▶ **EXERCISE REQUIREMENTS**:
Using the listing below, print exactly everything from the line with "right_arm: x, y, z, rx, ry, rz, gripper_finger" down to the line with "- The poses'", both included, and nothing more.

····················

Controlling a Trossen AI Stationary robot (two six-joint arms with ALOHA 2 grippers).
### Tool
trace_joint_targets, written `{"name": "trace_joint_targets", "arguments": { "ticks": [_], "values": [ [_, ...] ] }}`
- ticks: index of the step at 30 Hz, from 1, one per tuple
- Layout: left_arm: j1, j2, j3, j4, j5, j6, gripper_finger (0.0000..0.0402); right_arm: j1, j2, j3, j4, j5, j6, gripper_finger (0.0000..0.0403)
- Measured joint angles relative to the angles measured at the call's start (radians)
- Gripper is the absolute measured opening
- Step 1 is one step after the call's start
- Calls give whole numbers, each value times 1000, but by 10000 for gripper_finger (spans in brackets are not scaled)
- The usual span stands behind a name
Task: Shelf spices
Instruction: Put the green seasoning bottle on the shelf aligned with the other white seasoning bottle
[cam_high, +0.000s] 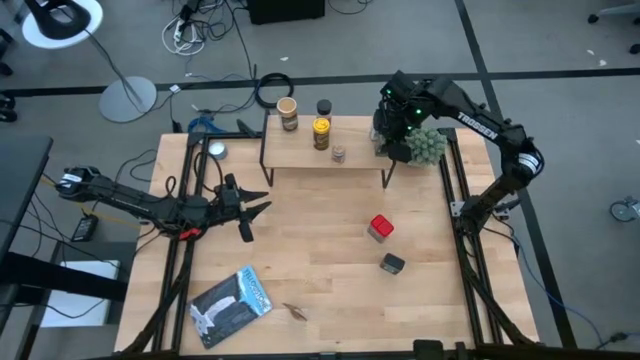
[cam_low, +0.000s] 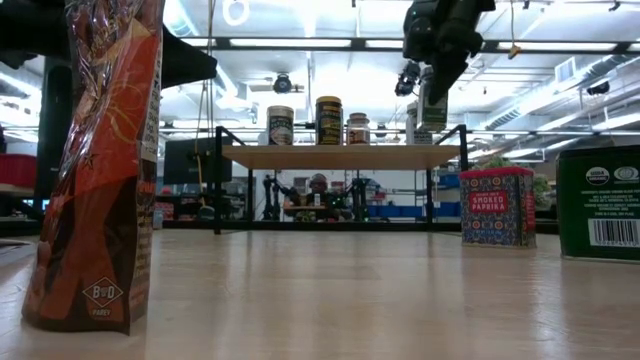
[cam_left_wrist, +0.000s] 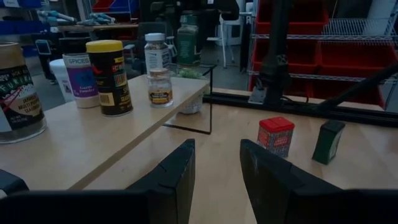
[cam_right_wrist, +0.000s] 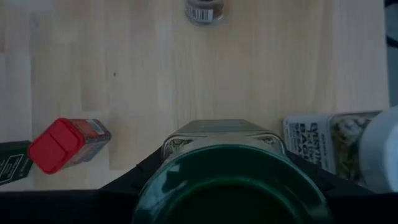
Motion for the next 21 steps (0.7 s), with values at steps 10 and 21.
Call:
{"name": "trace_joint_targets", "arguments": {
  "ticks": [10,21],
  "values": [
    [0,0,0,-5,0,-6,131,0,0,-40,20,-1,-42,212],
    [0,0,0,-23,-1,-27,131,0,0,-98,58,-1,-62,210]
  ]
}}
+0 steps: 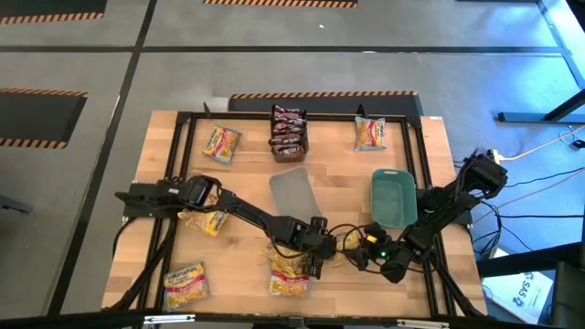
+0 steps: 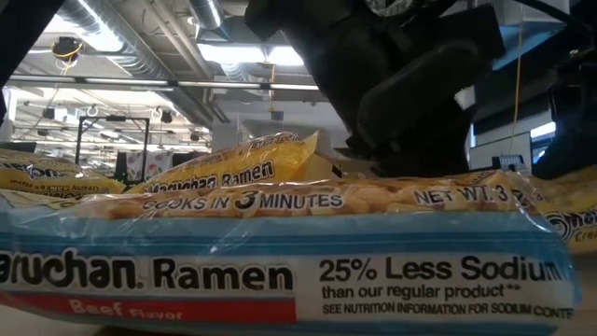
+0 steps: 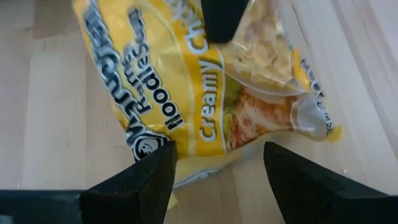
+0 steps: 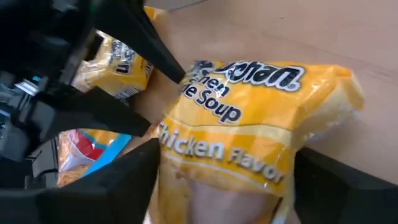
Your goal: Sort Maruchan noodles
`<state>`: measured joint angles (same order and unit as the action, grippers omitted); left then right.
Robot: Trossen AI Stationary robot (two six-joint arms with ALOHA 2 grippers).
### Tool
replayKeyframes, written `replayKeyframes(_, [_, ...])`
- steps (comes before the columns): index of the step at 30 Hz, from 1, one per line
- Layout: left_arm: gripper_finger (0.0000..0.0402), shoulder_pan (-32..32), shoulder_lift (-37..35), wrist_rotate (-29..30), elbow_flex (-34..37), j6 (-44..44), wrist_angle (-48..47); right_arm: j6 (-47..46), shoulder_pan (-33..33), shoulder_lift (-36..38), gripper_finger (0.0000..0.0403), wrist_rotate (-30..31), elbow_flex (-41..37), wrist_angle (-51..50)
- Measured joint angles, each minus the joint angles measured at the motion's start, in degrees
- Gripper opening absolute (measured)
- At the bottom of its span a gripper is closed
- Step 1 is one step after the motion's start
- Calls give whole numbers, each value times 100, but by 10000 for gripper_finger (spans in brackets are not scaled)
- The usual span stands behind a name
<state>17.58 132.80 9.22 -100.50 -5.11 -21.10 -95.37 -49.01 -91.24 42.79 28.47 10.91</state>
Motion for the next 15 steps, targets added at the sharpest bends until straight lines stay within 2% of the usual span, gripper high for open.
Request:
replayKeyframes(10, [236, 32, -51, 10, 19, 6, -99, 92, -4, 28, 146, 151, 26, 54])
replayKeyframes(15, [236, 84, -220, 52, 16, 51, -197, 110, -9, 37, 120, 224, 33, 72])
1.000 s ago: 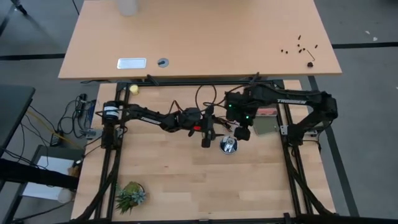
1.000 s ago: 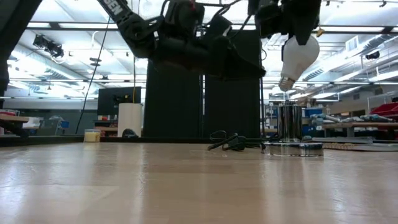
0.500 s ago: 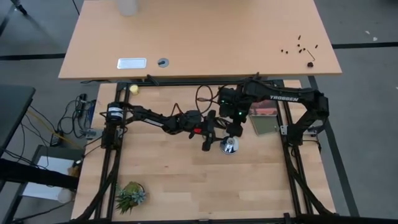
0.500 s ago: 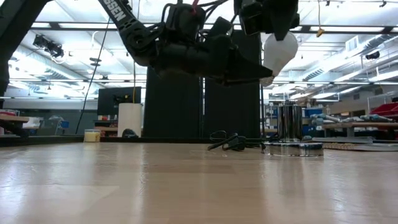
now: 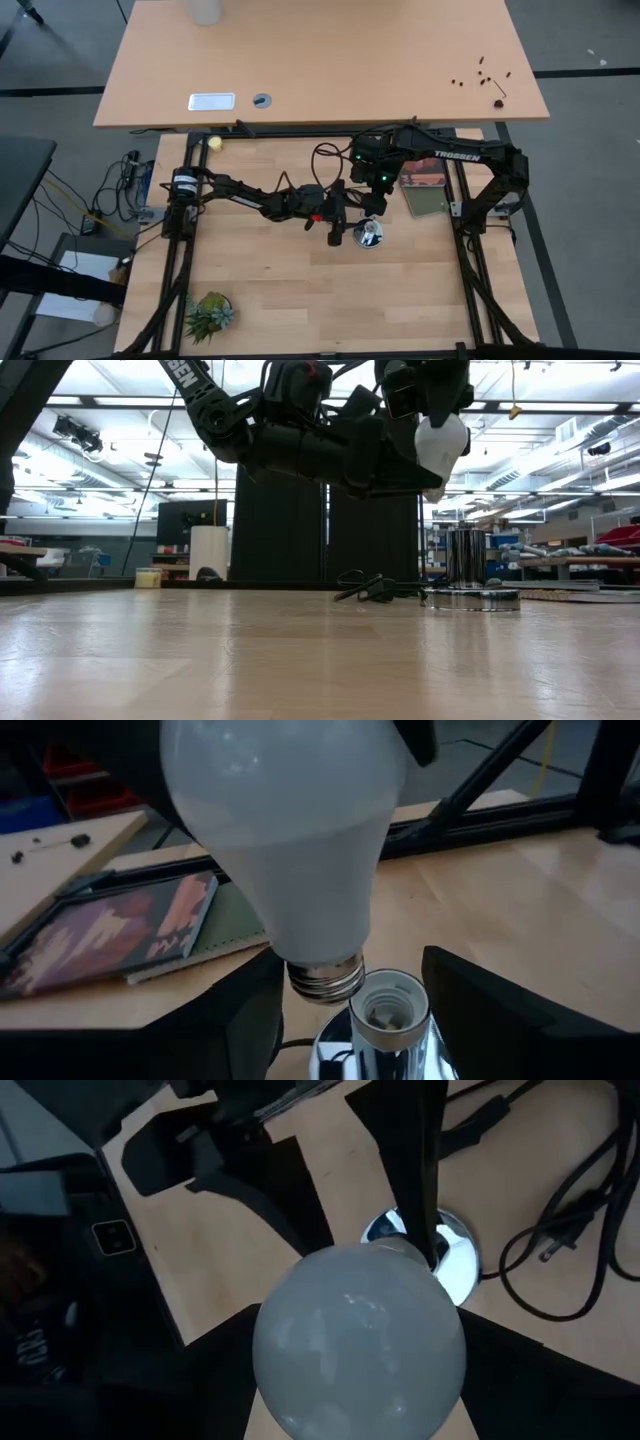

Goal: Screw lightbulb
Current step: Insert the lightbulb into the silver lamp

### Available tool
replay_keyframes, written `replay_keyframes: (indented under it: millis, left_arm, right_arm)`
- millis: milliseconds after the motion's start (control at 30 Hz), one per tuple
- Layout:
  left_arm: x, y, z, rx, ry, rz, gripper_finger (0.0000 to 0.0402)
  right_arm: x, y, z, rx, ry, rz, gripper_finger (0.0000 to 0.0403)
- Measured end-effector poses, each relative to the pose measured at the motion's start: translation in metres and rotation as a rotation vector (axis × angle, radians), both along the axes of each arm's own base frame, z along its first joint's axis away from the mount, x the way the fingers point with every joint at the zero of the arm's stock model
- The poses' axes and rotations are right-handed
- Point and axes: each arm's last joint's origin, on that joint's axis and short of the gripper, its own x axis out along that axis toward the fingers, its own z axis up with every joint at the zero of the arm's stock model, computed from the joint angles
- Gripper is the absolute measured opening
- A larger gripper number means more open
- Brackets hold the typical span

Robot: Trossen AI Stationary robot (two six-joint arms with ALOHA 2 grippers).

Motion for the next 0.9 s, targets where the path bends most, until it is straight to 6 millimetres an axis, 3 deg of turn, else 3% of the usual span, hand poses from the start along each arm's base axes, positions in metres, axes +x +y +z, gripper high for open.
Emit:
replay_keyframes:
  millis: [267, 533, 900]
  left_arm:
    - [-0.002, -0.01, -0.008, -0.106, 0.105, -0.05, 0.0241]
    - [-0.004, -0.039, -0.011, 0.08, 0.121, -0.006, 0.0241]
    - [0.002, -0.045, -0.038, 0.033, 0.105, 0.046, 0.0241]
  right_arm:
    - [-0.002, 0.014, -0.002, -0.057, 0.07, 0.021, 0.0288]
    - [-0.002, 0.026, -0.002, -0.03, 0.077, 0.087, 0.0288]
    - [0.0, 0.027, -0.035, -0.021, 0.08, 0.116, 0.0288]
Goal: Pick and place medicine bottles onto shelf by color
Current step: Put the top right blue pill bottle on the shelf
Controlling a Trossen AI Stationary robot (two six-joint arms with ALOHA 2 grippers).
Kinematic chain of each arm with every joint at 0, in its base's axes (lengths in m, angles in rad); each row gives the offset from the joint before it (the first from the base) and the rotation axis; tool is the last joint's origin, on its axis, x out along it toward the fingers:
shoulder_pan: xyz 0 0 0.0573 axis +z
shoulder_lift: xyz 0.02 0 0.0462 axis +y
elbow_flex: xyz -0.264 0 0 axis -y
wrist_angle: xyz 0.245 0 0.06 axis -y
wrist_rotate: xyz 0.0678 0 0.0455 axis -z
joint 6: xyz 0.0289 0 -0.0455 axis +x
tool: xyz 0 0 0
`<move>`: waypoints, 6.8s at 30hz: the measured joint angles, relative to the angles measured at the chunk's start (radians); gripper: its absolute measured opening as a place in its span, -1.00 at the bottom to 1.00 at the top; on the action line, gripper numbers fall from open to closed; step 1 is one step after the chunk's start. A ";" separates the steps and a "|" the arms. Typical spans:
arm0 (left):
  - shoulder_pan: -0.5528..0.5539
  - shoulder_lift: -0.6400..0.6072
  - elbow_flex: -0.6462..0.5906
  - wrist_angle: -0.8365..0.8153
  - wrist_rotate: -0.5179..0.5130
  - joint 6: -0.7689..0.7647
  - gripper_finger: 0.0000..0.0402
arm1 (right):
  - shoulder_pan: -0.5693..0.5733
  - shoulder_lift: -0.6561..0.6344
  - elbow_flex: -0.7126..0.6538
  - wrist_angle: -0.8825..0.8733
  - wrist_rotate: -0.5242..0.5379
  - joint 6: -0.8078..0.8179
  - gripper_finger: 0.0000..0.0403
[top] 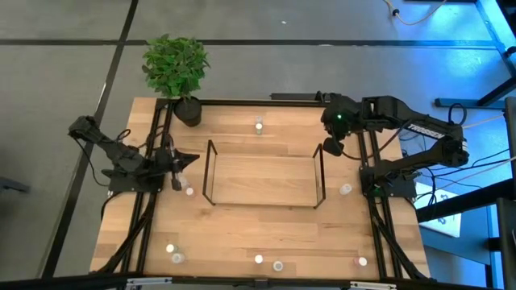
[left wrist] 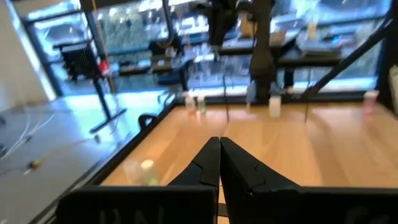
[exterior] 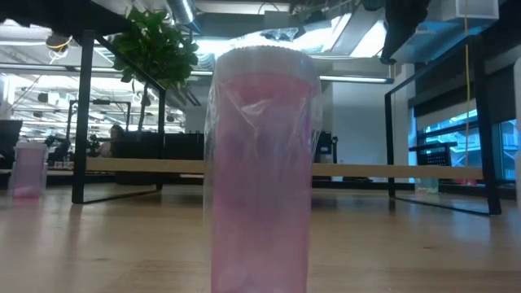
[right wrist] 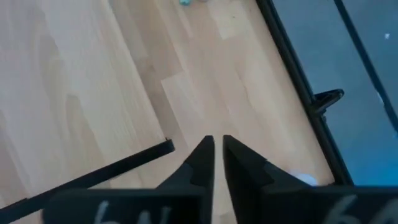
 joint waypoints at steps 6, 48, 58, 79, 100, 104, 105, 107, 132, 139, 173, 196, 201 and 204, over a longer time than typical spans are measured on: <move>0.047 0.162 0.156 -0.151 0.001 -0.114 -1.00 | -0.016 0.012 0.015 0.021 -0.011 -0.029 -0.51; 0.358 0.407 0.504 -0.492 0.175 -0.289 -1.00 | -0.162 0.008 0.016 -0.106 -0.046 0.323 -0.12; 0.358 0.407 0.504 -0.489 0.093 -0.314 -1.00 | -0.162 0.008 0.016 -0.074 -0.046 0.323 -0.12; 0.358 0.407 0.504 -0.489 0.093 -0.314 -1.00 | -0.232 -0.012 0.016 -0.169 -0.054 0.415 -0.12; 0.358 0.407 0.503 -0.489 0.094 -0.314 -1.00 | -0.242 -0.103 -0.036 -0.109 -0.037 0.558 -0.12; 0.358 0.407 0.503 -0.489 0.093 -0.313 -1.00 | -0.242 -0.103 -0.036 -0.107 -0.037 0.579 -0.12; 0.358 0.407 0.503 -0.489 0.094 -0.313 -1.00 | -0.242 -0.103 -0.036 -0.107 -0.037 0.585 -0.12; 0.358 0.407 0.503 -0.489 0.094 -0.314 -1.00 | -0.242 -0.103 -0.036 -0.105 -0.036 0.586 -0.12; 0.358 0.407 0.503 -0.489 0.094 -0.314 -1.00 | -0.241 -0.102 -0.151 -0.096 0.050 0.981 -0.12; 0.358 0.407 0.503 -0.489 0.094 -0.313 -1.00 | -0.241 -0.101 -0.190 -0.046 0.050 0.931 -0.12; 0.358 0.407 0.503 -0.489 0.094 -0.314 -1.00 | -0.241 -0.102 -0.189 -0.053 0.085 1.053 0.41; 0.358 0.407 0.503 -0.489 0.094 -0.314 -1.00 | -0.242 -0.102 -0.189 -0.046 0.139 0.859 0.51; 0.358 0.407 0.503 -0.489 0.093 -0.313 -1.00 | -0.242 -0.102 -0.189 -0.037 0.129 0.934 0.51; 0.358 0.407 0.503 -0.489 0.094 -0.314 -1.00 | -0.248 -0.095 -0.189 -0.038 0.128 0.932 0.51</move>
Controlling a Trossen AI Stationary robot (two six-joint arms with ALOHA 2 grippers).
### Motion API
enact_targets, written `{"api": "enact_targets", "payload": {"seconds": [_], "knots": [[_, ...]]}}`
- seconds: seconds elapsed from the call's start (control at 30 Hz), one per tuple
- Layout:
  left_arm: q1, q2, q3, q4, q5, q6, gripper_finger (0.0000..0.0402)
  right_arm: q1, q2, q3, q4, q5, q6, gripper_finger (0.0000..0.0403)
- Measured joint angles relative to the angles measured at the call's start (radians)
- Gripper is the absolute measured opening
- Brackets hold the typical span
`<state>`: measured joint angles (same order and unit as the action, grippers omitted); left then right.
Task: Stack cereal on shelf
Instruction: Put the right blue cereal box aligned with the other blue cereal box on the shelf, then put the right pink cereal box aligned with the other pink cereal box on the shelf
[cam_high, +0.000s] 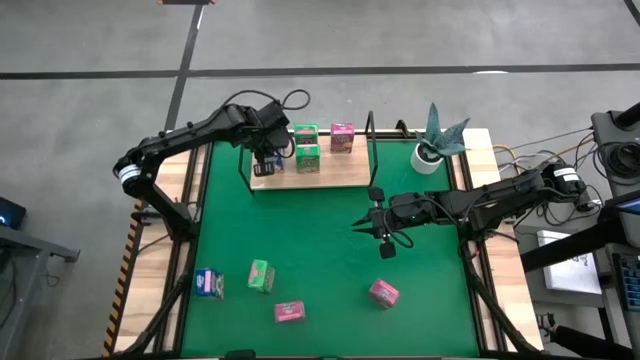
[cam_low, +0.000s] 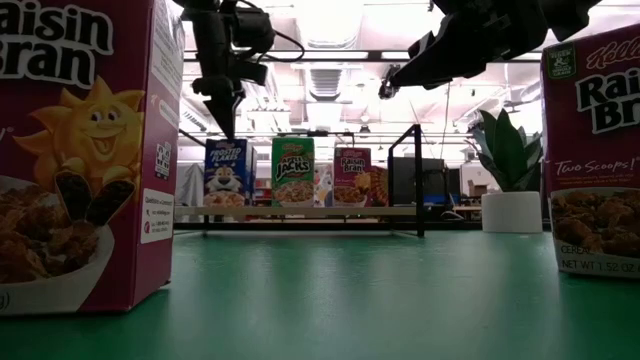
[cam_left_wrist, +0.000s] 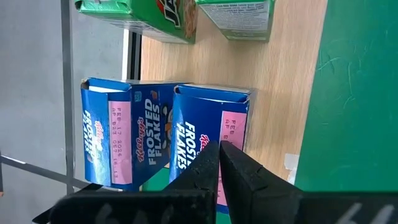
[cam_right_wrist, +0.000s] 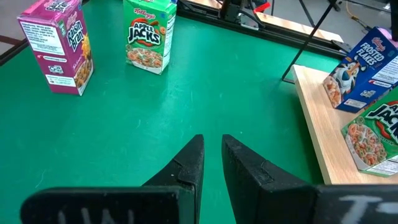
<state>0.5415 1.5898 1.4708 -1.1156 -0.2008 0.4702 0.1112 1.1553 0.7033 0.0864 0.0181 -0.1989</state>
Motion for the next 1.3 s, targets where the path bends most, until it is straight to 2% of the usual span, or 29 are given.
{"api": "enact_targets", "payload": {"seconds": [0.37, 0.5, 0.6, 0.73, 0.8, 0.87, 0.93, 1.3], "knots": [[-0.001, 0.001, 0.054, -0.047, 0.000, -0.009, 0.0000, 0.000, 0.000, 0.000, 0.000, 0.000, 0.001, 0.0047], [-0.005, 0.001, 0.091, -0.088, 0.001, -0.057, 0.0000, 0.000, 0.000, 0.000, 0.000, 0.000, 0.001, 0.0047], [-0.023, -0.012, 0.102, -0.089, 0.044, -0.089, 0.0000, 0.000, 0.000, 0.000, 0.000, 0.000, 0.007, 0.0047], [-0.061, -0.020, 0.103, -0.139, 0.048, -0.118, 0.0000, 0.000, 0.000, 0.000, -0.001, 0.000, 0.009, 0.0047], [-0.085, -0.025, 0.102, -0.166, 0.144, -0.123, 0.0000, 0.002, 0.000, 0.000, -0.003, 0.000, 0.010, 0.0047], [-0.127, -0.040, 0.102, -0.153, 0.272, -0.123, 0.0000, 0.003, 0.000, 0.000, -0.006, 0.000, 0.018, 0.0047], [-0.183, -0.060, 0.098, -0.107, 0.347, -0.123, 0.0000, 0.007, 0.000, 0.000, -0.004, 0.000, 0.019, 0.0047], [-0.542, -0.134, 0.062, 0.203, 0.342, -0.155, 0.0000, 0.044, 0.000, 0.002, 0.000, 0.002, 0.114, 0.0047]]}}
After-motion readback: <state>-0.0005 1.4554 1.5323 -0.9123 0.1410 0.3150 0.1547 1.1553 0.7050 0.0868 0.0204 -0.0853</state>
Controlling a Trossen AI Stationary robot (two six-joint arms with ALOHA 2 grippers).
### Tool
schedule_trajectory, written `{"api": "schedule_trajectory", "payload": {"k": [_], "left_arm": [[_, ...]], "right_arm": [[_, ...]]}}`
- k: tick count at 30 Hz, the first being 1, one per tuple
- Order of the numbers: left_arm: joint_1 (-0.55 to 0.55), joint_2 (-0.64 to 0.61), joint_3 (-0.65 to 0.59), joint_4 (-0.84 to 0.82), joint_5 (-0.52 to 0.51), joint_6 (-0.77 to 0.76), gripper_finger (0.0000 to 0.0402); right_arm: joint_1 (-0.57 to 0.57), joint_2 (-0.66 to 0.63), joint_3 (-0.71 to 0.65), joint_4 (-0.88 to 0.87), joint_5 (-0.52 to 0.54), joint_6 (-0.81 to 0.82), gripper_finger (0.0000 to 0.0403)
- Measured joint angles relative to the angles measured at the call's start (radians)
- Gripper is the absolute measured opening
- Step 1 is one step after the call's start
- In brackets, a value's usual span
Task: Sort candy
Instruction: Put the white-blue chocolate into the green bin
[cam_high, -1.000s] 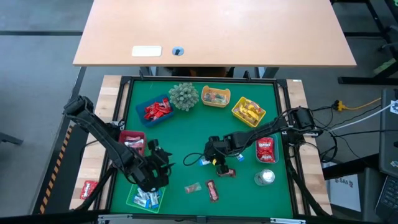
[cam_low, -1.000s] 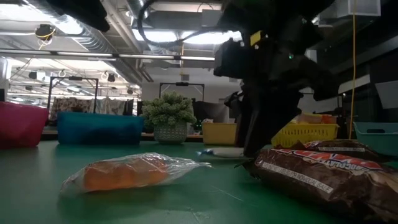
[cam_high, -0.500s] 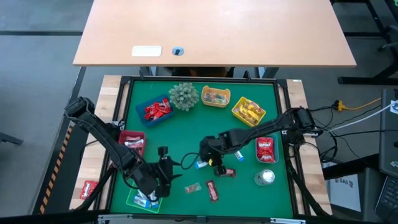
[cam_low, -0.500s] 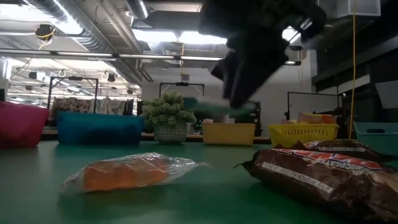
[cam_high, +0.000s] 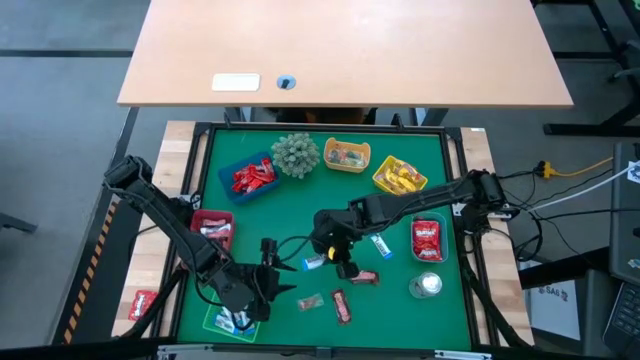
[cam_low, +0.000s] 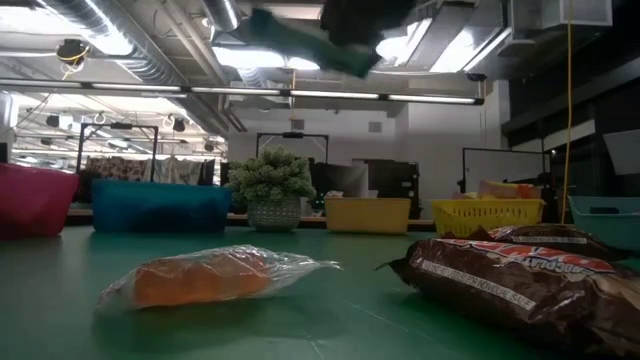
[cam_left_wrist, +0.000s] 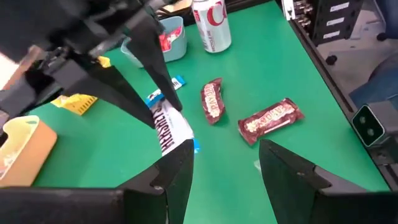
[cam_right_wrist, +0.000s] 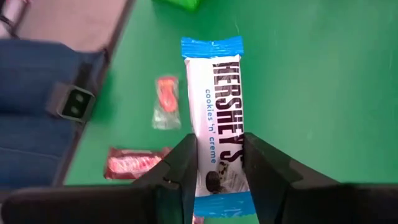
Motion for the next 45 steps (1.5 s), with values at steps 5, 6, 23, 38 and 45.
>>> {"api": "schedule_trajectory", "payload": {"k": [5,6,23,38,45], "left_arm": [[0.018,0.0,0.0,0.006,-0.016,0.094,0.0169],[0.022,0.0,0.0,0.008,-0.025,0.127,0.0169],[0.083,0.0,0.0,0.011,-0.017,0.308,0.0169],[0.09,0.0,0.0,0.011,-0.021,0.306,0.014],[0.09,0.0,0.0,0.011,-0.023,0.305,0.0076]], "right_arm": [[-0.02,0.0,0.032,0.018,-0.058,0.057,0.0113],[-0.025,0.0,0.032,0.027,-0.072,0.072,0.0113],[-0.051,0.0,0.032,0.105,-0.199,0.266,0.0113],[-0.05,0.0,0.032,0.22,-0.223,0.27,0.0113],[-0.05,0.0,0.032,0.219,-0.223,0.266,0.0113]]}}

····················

▶ **ANSWER SPACE**:
  right_arm: x, y, z, rx, ry, rz, gripper_finger (0.0000 to 0.0403)
- Measured end-effector poses, each relative to the pose measured at the motion's start: translation in metres and rotation as a rotation vector (axis × angle, radians), both along the axes of each arm's own base frame, z along its first joint's axis away from the mount, x the way the fingers point with every joint at the zero of the arm's stock model
- The poses' axes and rotations are right-handed

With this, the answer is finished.